Using data derived from two main sources a Daily Survey Panel of over 8,000 respondents, along with two custom studies conducted in September with more than 3,000 Canadian respondents, data insights firm Caddle and advocacy group Ad Standards explored key trends in Canadian social media consumption.
Among the findings: 13% of Gen Z follow consumer brands, not far off from 12% of the entire population who do the same. Among users who follow at least one brand, the types of accounts that make the top five are restaurants (50.8%), retailers (36.9%), clothing (34.6%), CPG brands (33.3%) and food (29.4%). According to the data, restaurants are 750% more popular than the least-popular category, parenting (6%). While there are some differences across demographics, restaurants seem to be the most popular, regardless of age (click to enlarge):

The report also found that boomers value social media for brand-specific contests and giveaways, more than two times as much as Gen Zers, a demo that prioritizes contests and giveaways the least.
Women value brand content more than men (+18%), along with gaining access to promo codes (+22%) and entering contests (+11%).

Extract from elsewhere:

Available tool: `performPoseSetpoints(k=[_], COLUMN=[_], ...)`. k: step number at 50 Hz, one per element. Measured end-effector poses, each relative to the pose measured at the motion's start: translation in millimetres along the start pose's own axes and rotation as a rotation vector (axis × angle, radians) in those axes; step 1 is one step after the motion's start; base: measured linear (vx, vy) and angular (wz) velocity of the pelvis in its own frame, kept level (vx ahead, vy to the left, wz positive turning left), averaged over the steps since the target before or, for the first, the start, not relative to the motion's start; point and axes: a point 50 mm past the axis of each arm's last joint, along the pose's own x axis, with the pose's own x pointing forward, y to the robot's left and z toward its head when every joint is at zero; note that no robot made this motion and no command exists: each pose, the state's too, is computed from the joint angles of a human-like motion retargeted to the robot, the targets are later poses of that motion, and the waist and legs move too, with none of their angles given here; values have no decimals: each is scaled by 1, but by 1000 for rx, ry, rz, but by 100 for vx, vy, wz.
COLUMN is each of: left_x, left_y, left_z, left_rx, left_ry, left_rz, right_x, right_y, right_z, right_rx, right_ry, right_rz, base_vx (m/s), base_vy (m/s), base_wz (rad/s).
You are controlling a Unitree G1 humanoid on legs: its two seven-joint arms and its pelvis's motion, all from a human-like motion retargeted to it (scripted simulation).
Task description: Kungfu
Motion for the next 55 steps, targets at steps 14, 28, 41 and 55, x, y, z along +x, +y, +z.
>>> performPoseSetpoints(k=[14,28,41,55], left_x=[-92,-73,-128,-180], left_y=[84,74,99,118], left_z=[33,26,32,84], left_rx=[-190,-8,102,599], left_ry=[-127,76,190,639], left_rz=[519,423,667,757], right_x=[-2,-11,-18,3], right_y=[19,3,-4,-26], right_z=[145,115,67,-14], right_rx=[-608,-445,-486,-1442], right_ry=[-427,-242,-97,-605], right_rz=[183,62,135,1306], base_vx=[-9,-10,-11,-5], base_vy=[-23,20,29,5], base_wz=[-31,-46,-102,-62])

Men, meanwhile, outweigh women in their use of social media to interact with brands (+45%), for customer service issues (+94%), for entertaining content (+10%) and to access new brand releases (+16%).
According to the numbers, three of every five consumers have discovered new products on social platforms. Gen Zers and Millennials in particular over-index on this measure (66% each).
Overall, the data reveals that younger generations tend to make more frequent purchases based on brand recommendations than older ones (e.g., Gen Zers make “monthly or more” purchases at least 4.1x than Baby Boomers)
Influencer marketing remains popular nationwide. In fact, Canadians like influencer content 154% more than other brand content, while two-fifths of consumers follow influencers to learn about new products/trends. Influencer accounts are also 2.2 times more popular than brand accounts.
Lastly, most Canadians are daily users of social media, with usage inversely related to age. Three platforms come out on top: YouTube (75% ), Facebook (74%) and Instagram (48%). With slight variation in numbers, this triumvirate is generally consistent across demographics.
By contrast, usage trends differ by age in terms of hours spent. For example, Gen Zers and Millennials spend an average of 3.4 hours per week on video-driven TikTok, versus two hours per week on average for the older demo.